Aquel aniversario tenía preparada una verdadera pasión de gavilanes con una velada romántica de luz de luna que nos hiciera recuperar la sensación de vivir.
Comimos y bebimos. El burbujeo del cava nos animó tanto que, por un momento, parecíamos dos adolescentes al salir de clase. Cogidos de la mano, salimos rumbo a nuestro coche fantástico, tan nuevo y tan reluciente que mi marido se creyó Pedro Bello y pisó el acelerador como en una carrera de los autos locos.
Pronto, las mariposas comenzaron a revolotear en mi estómago. Vi el hotel que tenía reservado pasar por mi ventanilla y quedarse atrás mientras mis tripas cantaban una canción triste de Hill Street.

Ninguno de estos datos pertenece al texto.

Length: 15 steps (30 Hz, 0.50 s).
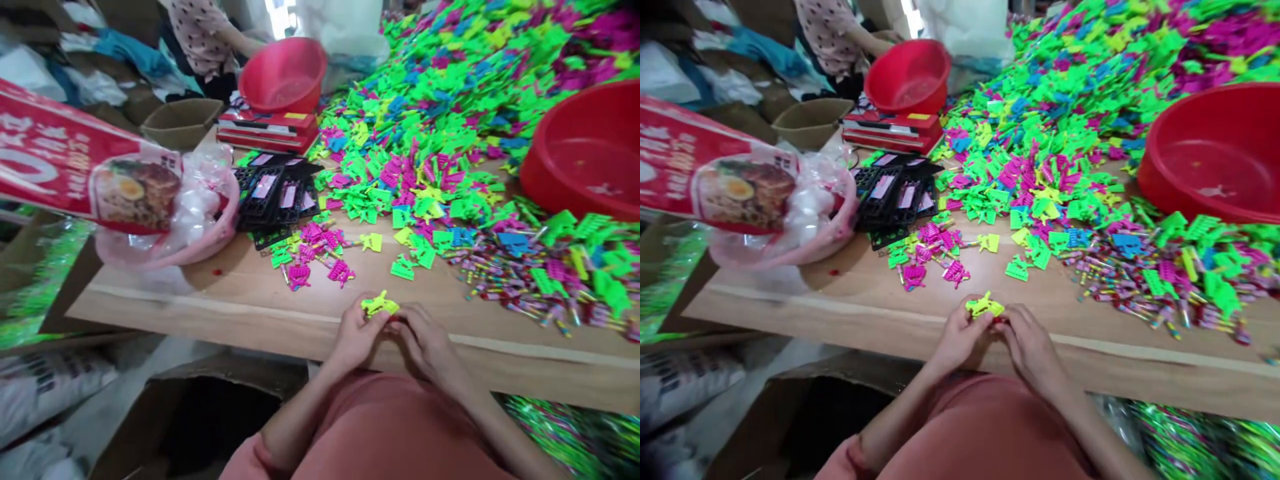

Llegamos a casa recordando aquellos maravillosos años en los que podíamos pasar la noche entera de fiesta y luego buscar una farmacia de guardia por toda la ciudad para no acabar siendo padres forzosos. Pero ya no éramos jóvenes y nuestras tripas se marcaron la teoría del Big Bang mientras corríamos por el pasillo en dirección a nuestro único cuarto de baño entre codazos y zancadillas por ver quién sería el ganador del juego de tronos.
一La culpa fue de las ostras -nos dijo muy serio el médico de urgencias cuando, creyendo que acabaríamos a dos metros bajo tierra, fuimos hasta el Hospital Central.
Dos botes de suero y uno de primperán después, salimos por la puerta del centro médico con la cara pálida y ojeras moradas sintiendo como la gente nos miraba como a los zombies de Walking Dead.
Volvimos a casa pensando que Lucifer se había puesto en nuestra contra, nos pusimos nuestros pijamas y, con un casto beso en la frente, nos fuimos a dormir. Por este año, nuestro aniversario había llegado a su capítulo final.